You’ve only provided the auth module. I want to actually run this to see how it performs by direct investigation. For that to happen, you need to provide the other half (a bokeh server app to start that pairs with this auth module) .

I did and small working demo that resemble the structure of my project and behaves similarly.
https://github.com/noctiluka/Bokeh-authentification-hooks
Thanks.

Hi @Mauro_Navarro thanks for that, having concrete code really helps to focus thinking about this. The crux is really that the auth module was imagined for the Bokeh server as a whole, there’s been no consideration to “per-route” auth. So what can you do? A few ideas:

  • Your YourDashboardHandler idea might work, but you need to go a little further. There is more work to do to actually start a Bokeh server programmatically with custom handlers. See these docs: Embedding Bokeh server as a library

  • Alternatively, keep using bokeh serve but run every “sub”-app as a separate bokeh serve process, each with its own separate auth module (or at least separately configured auth module)

  • It might also work to let something else handle the auth entirely in front of the bokeh server, and refuse or pass connections before anything even hits the Bokeh server. You could restrict the domains that the apps are embeddable in, and use the auth module just to confirm that front-end login has already happened.

@Mauro_Navarro I spoke to soon. I forgot that the get_user function is passed the request hander.
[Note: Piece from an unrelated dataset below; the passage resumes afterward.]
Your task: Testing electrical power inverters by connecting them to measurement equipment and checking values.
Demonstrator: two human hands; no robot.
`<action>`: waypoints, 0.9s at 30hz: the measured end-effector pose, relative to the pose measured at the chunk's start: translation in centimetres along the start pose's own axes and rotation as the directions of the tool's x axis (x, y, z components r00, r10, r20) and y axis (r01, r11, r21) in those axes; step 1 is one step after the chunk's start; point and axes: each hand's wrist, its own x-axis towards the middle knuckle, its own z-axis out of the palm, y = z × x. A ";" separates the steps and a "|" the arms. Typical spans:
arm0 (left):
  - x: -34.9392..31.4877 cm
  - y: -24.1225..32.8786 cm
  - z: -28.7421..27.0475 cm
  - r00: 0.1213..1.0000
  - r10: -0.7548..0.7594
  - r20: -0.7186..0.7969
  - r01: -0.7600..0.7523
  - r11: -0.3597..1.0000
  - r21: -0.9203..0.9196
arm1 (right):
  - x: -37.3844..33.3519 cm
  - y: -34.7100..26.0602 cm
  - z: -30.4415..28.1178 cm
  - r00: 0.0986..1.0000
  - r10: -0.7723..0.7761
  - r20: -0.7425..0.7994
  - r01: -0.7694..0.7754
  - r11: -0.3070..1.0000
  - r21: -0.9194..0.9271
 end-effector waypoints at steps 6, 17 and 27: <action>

But the request handler also has the actual request attached:

(Pdb) request_handler.request
HTTPServerRequest(protocol='http', host='localhost:5006', method='GET', uri='/user_1', version='HTTP/1.1', remote_ip='::1')

That is where you can compare the current user (cookie, or whatever) to the request URL and permit or deny it. No need for any custom handlers or anything else. Right now it lets any user access any route because all you do is check that some user cookie has been set.

Hi @Bryan, that sounds easy but after many tries I have no success so far. This is my try:

def get_user(self, request_handler):
    user_cookie = request_handler.get_current_user("user")
    user_url = HTTPServerRequest({"uri"})
    if user_cookie != user_url:
        return self.redirect("/login")
    return request_handler.get_cookie("user")

Do you know any example?

@Mauro_Navarro the get_user method should return None if there not an authenticated user. In that case, a redirect will automatically happen to whatever you specified as login_url (or if you defined a get_login_url, then whatever that returns).

Edit: perhaps it would be helpful to refer to some of Tornado’s documentation for more context, e,g.

Authentication and security — Tornado 6.1 documentation

Because the Bokeh auth hooks are nothing but pass-throughs for Tornado’s auth hooks. For instance, literally all Bokeh’s get_user is used for is to implement Tornado’s get_current_user:

Hi @Bryan, thanks so much for all your helpful tips and answers! Ultimately, I’ve settled on using a flask app in front of my Bokeh server.